回到柳树村,必须去的地方肯定少不了北泊池。雪下得很大,每一步都淹没了脚脖子,孟不苟一行人却不觉得冷,打打闹闹来到此地。天地一色,一众小伙儿也是黑的蓝的棉袄,在这个世界并不起眼,远远看去,像几块大石头。

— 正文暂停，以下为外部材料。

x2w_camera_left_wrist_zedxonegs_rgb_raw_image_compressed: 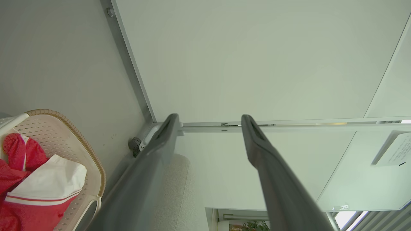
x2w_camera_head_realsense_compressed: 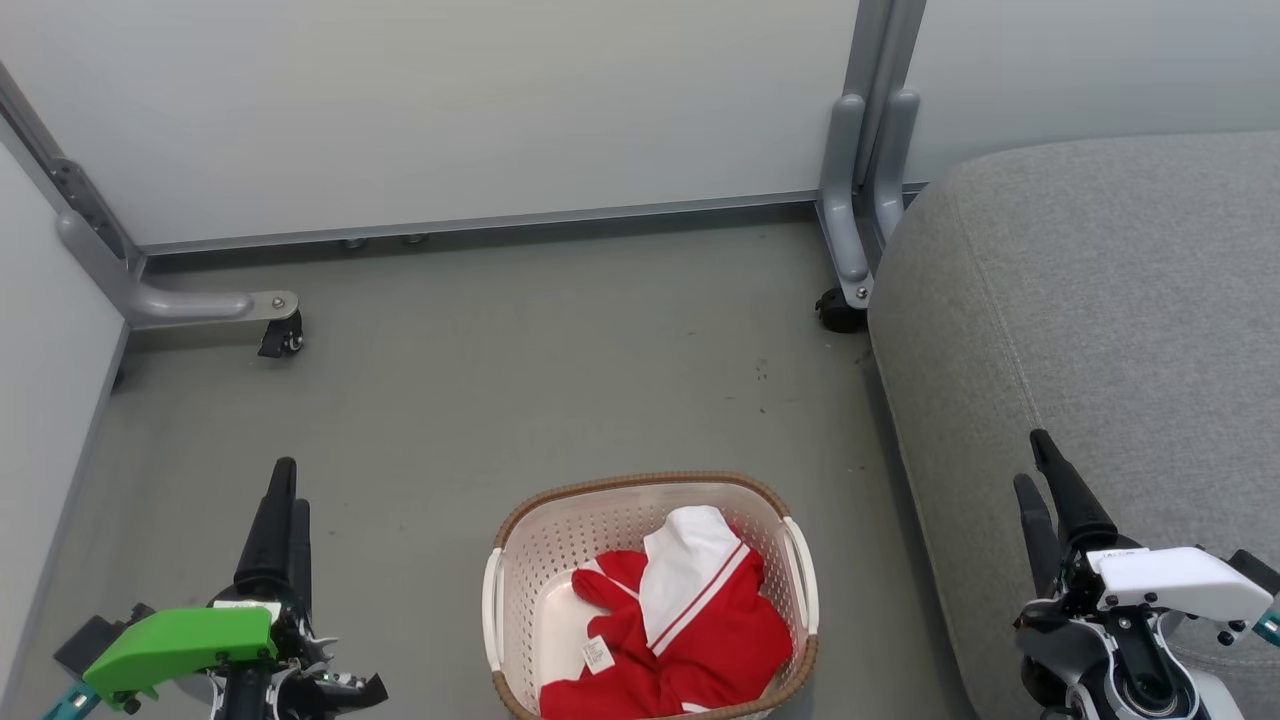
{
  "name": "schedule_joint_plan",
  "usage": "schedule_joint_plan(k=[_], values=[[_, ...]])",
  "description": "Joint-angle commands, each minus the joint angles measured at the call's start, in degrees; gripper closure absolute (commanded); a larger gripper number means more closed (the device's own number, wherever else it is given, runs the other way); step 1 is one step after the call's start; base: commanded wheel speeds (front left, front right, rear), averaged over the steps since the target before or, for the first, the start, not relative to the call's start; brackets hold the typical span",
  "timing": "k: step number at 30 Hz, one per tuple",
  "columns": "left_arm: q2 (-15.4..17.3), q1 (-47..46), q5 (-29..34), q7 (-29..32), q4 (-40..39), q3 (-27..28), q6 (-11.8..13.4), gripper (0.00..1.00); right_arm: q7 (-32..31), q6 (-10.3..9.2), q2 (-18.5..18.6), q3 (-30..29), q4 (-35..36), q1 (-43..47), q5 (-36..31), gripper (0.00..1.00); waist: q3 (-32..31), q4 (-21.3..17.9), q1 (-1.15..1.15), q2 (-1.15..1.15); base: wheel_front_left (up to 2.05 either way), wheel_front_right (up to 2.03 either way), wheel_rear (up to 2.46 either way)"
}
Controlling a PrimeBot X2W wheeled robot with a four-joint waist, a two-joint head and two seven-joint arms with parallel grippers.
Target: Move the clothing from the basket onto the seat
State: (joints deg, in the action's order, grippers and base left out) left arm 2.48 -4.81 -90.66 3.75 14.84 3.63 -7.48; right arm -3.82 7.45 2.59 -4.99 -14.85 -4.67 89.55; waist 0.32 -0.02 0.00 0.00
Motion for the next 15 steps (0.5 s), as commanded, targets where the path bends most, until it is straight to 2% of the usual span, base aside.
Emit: schedule_joint_plan(k=[1, 15], values=[[0.47, -2.17, 2.14, -0.71, -1.59, -0.21, 0.0, 0.0, 0.79, 0.02, 0.62, 0.08, 1.53, -1.18, -2.29, 0.0, 0.02, 0.0, 0.0, 0.0, 0.0, 0.0, 0.0], [0.35, -2.18, 19.83, -4.15, -5.01, -1.41, 0.0, 0.0, 4.24, 0.02, 1.15, 2.11, 5.36, -0.9, -20.7, 0.0, 0.19, -0.02, 0.0, 0.0, 0.0, 0.0, 0.0]])
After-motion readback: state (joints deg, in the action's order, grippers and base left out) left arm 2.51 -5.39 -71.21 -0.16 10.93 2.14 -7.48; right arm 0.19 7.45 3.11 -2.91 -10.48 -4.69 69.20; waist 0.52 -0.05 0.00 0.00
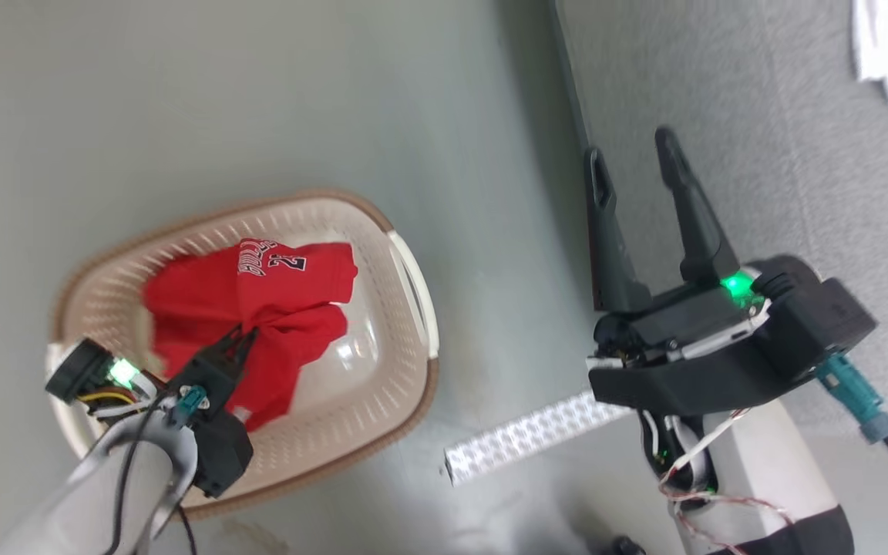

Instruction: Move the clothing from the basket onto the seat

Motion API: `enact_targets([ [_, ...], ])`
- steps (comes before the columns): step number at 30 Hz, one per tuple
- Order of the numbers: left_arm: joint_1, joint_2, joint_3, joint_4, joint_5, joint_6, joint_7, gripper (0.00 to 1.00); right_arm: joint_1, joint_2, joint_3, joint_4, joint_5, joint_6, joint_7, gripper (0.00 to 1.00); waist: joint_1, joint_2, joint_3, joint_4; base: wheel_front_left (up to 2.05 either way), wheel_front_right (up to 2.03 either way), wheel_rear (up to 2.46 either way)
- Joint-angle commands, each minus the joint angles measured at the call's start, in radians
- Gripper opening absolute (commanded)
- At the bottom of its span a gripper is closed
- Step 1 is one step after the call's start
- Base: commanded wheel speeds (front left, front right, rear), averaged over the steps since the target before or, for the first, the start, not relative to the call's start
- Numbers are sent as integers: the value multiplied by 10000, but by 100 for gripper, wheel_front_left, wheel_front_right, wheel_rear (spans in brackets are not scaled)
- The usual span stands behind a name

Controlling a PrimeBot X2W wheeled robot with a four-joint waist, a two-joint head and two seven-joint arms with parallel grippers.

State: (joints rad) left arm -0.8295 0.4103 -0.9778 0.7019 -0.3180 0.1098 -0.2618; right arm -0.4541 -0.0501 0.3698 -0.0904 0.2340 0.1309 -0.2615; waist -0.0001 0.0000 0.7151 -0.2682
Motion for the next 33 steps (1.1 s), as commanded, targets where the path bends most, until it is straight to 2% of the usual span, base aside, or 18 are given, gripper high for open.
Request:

每年都玩同样的游戏,每次玩都不觉得腻。打雪仗时,被打中比打中人还要兴奋,雪球丢着丢着,不过瘾,就开始往脖子里灌雪,一伙人齐灌一个,灌完再换下一个,鸡飞狗跳,直到每个人都冻红了脸。接下来,就是去芦苇荡里架一炉子,捡来软柴硬棍,各自从兜里掏出馒头红薯,围成一圈儿,边烤火边吃东西,比家里的大鱼大肉还要有滋有味。吃完开始溜冰,比谁胆子大,小心翼翼地往前探步,离岸边越来越远,直到有人陷进去一条腿,打湿裤子,之后又重新回到炉子边上,将衣服烤干,互相调侃,直到太阳落山、星点闪烁,直到听见家里人的呼喊,才依依不舍地结伴离开,用一泡热尿浇灭炉火余烬,就像浇灭了太阳。
时间过得很快,眨眼就到初六,这几天,孟不苟同小伙伴打睡醒后就一直黏着,东西南北走了个遍,超出以往的活动范围。打架是重头戏,过年世间最容易打群架,隔得近的村子,稍微走远些就能看到不认识的小伙儿。埋伏战、地雷战、游击战、近战远战,花样繁多,柳树村狗爷回归,将来犯之敌打得落花流水,连滚带爬地逃回家里,把小伙伴几个月来受的气加倍还了回去。大侠也加入战团,稍作手势,即懂人意,几次完美配合,哪怕以寡敌众也是大胜而归。大家伙一开始就知道孟不苟初六要离开,到初五晚上各回各家时,场面非常安静,步子迈得要多小有多小,笔直的路线偏偏走得七缭八拐。无论是大人还是孩子,都不擅长告别。这次没人哭,也没人笑。
早上起来,孟不苟挨家挨户告别,承诺会常回来看看,中午时候,吃了百家饭的孟不苟坐上马车,背着比来时更大的包裹,缓缓消失在柳树村口的小路上。